Aristotelian Lens on Tradition 00:01:30
That's because there is something to them.
And these are the things that won me over when I was a liberal.
And I was like, okay, well, I'm not sure about liberalism.
It seems to be predicated on a series of foundations that just are not accurate, frankly.
I think this is just not correct.
So I looked into them and I was like, right, okay, these guys.
Although, from the position of being a liberal, they sounded quite nutty.
As soon as I realized my liberal priors weren't correct and I started to review these things through an Aristotelian lens, I realized there is something to all of this, actually.
Even if it sounds wishy-washy and difficult to comprehend, if you realize that you don't have to look at everything about human life through the lens of science and through the lens of a kind of innate human sense, then suddenly there is something to it, actually.
There is, and I'm not saying that every single thing that every traditionalist has ever written is true or correct or whatever, but there's something to it all.
Anyway, I'll leave it there.
Sorry I haven't uploaded on this channel for such a long time.

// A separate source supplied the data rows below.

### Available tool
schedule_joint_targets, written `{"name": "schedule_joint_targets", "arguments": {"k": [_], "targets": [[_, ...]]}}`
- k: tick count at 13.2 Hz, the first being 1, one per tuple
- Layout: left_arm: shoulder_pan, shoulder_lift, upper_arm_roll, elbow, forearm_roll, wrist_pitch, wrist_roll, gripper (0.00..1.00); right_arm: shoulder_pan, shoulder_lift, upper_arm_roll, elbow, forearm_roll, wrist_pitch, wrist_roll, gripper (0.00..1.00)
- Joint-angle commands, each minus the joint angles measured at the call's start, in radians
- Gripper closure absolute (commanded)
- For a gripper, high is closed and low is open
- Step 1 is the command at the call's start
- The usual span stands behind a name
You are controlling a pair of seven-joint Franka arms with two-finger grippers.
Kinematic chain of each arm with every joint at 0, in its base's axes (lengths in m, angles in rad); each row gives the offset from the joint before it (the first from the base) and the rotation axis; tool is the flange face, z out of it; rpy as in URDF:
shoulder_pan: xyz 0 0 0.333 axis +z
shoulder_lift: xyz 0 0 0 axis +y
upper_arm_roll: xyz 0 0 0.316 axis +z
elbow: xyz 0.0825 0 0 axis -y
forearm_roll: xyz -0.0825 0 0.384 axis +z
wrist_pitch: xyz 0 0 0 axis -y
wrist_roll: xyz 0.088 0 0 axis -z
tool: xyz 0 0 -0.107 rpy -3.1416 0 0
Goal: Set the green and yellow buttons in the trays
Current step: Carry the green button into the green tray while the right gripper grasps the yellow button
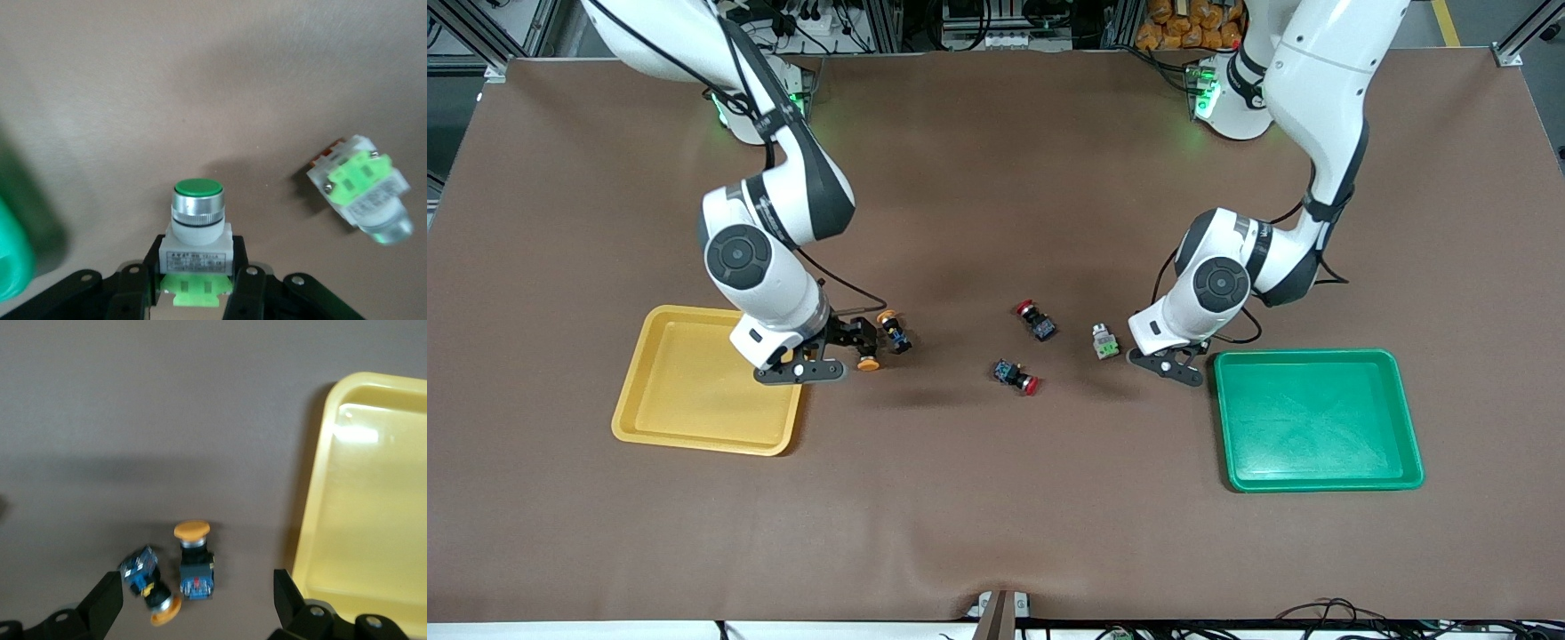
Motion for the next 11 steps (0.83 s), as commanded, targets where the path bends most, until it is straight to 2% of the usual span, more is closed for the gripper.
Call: {"name": "schedule_joint_targets", "arguments": {"k": [1, 4, 8, 9, 11], "targets": [[0.035, -0.093, 0.002, 0.064, 0.005, -0.158, -0.038, 1.0, 0.007, 0.043, -0.007, -0.017, 0.014, 0.073, 0.01, 0.0], [0.107, -0.099, 0.004, 0.137, 0.006, -0.24, -0.022, 1.0, 0.006, 0.093, -0.007, -0.017, 0.014, 0.144, 0.008, 0.0], [0.236, -0.076, 0.005, 0.151, 0.022, -0.24, 0.026, 1.0, 0.007, 0.159, -0.007, -0.017, 0.014, 0.234, -0.006, 0.0], [0.262, -0.075, 0.007, 0.156, 0.022, -0.239, 0.094, 1.0, 0.009, 0.166, -0.007, -0.015, 0.014, 0.239, -0.009, 0.0], [0.365, 0.011, 0.005, 0.212, 0.022, -0.223, 0.244, 1.0, 0.01, 0.135, -0.007, -0.031, 0.014, 0.196, 0.014, 0.0]]}}
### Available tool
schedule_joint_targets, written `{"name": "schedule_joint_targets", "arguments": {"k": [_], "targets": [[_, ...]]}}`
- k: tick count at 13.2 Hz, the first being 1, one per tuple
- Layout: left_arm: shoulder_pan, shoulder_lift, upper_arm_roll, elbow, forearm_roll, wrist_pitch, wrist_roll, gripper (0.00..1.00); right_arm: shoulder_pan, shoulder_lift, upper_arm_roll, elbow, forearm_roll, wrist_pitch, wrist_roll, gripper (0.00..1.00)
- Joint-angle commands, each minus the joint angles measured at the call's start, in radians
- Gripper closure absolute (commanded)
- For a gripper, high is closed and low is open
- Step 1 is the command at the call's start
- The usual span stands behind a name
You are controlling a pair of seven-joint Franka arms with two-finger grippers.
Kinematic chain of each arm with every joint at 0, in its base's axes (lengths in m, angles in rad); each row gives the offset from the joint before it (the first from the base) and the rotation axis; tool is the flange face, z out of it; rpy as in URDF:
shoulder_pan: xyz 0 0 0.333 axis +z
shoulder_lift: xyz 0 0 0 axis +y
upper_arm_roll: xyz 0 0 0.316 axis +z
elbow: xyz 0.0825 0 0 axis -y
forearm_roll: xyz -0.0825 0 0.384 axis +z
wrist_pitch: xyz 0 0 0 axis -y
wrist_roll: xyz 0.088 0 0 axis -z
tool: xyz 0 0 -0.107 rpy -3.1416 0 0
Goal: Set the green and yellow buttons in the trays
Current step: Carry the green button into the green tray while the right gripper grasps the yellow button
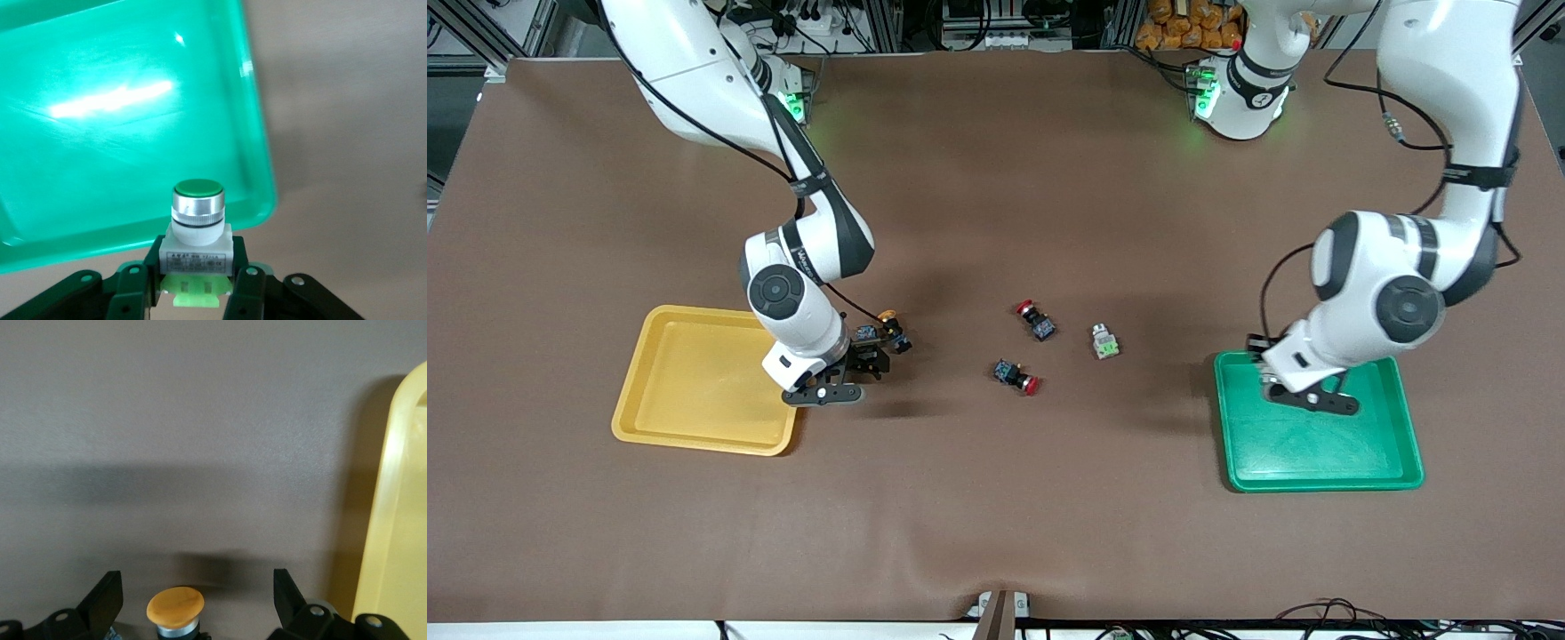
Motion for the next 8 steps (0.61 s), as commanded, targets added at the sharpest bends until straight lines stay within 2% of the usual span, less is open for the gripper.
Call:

I've moved house, as you can see, I'm still not where I need to be to be able to record properly.
But I saw this, I was just like, okay, this is genuinely fascinating, genuinely interesting how we're starting to win them over.
Anyway, I'll leave a link in the description to my documentary.
Like I said, I'm incredibly proud of it.
I worked so hard on it.
The fact that I can just reel all of this stuff off, I think, shows that it's really sticking.